WHAT TO WORK ON: Each line below is to be copied exactly; images do not go into the copy.

COLLECTED MATERIAL:
▼▼▼

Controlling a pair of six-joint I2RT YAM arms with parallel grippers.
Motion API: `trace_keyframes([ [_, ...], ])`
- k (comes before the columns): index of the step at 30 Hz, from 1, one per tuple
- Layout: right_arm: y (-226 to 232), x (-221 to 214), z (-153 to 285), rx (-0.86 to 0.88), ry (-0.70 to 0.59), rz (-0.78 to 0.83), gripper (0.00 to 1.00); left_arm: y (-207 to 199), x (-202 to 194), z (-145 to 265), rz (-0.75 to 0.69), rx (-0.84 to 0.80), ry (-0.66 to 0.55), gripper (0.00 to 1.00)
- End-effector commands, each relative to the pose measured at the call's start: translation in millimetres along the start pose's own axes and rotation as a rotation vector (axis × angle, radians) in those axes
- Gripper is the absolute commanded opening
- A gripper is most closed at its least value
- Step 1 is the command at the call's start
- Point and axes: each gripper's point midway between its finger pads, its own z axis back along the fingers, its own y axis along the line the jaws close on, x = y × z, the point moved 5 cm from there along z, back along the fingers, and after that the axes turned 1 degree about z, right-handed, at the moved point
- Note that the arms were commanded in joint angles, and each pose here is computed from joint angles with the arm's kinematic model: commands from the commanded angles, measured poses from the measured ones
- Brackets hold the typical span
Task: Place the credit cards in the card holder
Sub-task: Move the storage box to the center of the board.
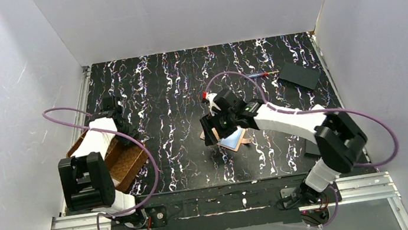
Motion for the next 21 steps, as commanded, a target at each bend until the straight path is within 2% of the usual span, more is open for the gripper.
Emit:
trace_keyframes([
  [1, -32, -23, -27, -0.169, 0.076, -0.104, 0.81, -21, 16, 8, -0.033, -0.077, -0.014, 0.14],
  [8, -66, -18, -48, -0.263, 0.015, -0.176, 0.81, -41, 31, 2, -0.07, -0.105, 0.007, 0.12],
  [13, -95, -9, -52, -0.365, -0.02, -0.17, 0.81, -57, 37, -9, -0.121, -0.14, 0.054, 0.1],
  [21, -136, 4, -65, -0.499, -0.001, -0.098, 0.8, -78, 41, -21, -0.133, -0.2, 0.108, 0.09],
])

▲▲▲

REPLY:
Controlling a pair of six-joint I2RT YAM arms with parallel grippers.
Motion API: `trace_keyframes([ [_, ...], ])`
- k (comes before the columns): index of the step at 30 Hz, from 1, one per tuple
- Layout: right_arm: y (-226 to 232), x (-221 to 214), z (-153 to 285), rx (-0.86 to 0.88), ry (-0.70 to 0.59), rz (-0.78 to 0.83), gripper (0.00 to 1.00); left_arm: y (-207 to 199), x (-202 to 194), z (-145 to 265), rz (-0.75 to 0.69), rx (-0.84 to 0.80), ry (-0.66 to 0.55), gripper (0.00 to 1.00)
- End-effector commands, each relative to the pose measured at the call's start: translation in millimetres along the start pose's own axes and rotation as a rotation vector (axis × angle, radians) in those axes
- Gripper is the absolute commanded opening
- A gripper is most closed at its least value
- Step 1 is the command at the call's start
- Point and axes: each gripper's point midway between its finger pads, its own z axis back along the fingers, its own y axis along the line the jaws close on, x = y × z, the point moved 5 cm from there along z, back along the fingers, and after that the axes turned 1 degree about z, right-handed, at the moved point
- Note that the arms were commanded in joint angles, and each pose here is computed from joint angles with the arm's kinematic model: commands from the commanded angles, measured poses from the measured ones
- Brackets hold the typical span
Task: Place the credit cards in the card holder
Sub-task: Move the storage box to the center of the board.
Motion for the next 21 steps, as commanded, a target at each bend until the straight path is within 2% of the usual span, more is open for the gripper.
Emit:
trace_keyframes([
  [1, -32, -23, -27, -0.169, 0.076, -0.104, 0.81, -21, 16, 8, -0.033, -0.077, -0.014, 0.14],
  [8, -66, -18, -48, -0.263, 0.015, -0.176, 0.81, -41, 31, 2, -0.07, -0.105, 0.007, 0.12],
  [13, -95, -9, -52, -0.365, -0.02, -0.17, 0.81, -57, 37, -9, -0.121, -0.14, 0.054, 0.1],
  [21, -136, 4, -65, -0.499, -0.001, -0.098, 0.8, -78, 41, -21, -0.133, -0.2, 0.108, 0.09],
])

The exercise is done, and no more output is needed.